── SOURCE DATA

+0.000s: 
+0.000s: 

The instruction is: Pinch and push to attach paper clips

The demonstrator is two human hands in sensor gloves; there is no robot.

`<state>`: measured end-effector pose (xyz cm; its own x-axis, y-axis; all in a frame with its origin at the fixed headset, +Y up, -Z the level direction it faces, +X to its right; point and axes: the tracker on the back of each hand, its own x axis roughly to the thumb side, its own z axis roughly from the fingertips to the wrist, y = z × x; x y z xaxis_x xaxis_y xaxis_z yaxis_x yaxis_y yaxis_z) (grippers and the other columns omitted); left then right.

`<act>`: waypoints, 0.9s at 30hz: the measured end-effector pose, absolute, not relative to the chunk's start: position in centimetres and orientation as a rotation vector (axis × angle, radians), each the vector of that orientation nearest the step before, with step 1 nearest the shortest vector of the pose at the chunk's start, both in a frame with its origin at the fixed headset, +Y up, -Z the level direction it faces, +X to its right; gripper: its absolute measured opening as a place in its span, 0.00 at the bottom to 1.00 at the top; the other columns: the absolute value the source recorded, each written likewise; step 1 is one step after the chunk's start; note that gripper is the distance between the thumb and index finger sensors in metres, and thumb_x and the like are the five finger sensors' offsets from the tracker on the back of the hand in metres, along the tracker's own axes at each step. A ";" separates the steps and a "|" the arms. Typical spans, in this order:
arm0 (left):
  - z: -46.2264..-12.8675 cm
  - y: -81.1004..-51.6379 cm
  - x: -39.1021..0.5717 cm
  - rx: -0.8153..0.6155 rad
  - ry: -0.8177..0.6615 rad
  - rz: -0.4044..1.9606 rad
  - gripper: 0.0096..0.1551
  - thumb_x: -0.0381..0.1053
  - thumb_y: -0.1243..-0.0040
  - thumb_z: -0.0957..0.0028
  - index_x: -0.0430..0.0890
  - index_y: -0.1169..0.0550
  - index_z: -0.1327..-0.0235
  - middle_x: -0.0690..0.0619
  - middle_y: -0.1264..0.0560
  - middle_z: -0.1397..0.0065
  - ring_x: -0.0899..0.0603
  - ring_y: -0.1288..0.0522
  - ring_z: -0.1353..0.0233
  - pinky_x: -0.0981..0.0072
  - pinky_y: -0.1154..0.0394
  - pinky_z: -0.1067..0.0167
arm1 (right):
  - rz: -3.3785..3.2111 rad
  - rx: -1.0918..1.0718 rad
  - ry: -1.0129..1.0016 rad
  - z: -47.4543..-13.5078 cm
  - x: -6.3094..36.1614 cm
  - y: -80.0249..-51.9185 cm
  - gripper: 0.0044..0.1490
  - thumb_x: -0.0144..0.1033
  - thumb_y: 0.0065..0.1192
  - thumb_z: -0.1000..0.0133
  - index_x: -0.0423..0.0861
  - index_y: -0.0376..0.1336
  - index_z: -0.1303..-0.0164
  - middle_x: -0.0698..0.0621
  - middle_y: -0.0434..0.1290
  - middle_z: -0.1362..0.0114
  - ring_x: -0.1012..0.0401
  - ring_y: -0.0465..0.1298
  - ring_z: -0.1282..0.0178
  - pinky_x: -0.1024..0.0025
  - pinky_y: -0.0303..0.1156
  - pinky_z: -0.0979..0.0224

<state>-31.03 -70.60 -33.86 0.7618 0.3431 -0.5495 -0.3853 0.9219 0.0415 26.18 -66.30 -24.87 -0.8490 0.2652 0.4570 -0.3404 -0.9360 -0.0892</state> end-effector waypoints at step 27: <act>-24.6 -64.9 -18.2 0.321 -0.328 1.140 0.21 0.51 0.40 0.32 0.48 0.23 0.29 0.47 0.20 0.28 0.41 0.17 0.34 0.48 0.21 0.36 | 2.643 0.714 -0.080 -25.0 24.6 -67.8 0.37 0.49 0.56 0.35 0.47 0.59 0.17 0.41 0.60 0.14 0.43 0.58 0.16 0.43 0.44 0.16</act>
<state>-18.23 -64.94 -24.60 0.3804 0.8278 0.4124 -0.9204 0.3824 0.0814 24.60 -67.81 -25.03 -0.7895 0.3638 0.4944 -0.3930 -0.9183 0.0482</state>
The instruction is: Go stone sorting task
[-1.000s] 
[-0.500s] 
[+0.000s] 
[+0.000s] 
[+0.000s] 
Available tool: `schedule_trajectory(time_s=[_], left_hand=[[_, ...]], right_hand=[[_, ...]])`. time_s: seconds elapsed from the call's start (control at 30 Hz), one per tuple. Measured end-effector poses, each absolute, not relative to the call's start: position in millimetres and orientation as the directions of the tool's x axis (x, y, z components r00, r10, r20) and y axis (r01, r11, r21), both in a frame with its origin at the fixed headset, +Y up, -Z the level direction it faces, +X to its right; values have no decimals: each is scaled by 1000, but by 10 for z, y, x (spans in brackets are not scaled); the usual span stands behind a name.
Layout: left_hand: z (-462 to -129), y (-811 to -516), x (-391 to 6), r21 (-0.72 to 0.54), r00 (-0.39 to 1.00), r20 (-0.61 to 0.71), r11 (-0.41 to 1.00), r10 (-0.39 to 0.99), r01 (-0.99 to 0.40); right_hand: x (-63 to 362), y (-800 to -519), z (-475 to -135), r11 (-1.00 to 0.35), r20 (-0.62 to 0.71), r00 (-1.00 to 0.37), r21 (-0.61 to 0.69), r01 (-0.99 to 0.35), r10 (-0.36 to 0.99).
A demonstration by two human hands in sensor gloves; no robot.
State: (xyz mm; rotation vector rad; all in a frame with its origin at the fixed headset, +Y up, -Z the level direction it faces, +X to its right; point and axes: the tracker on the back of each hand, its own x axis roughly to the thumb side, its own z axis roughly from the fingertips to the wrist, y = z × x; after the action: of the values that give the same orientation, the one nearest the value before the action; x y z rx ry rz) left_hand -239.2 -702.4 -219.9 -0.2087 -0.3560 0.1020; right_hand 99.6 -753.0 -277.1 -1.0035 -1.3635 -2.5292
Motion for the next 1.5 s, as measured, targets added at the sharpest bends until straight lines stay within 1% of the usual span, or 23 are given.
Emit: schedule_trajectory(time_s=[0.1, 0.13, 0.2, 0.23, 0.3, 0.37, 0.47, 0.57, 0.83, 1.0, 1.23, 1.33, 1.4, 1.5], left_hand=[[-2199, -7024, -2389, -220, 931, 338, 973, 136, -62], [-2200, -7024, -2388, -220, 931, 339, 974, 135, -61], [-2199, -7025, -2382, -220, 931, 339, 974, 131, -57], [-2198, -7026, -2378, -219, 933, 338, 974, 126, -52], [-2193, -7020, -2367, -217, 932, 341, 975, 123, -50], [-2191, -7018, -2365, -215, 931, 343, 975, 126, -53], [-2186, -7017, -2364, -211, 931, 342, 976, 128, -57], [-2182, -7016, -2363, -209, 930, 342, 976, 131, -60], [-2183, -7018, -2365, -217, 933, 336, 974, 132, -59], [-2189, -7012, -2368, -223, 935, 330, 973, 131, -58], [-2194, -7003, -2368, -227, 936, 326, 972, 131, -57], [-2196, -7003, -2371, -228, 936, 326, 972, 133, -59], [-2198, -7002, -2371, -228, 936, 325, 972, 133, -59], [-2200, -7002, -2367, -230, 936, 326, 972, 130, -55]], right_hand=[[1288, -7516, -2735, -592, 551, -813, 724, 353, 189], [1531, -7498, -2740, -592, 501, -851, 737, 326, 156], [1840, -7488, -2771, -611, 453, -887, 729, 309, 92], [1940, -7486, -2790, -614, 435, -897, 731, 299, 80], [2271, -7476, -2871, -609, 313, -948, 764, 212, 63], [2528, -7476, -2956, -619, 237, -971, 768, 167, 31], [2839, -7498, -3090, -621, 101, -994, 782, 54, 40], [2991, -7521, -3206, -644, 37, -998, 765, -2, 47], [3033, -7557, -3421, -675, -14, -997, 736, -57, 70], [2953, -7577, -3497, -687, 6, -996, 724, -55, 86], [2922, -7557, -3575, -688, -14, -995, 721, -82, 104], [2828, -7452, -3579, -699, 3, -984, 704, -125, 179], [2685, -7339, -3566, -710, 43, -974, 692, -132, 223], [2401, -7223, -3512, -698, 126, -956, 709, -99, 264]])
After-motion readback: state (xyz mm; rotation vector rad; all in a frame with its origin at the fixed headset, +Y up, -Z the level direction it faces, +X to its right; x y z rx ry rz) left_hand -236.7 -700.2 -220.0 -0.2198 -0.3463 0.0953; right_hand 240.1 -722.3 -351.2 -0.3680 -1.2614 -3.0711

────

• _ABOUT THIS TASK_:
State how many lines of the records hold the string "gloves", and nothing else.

• _SOLUTION TO THIS TASK_:
2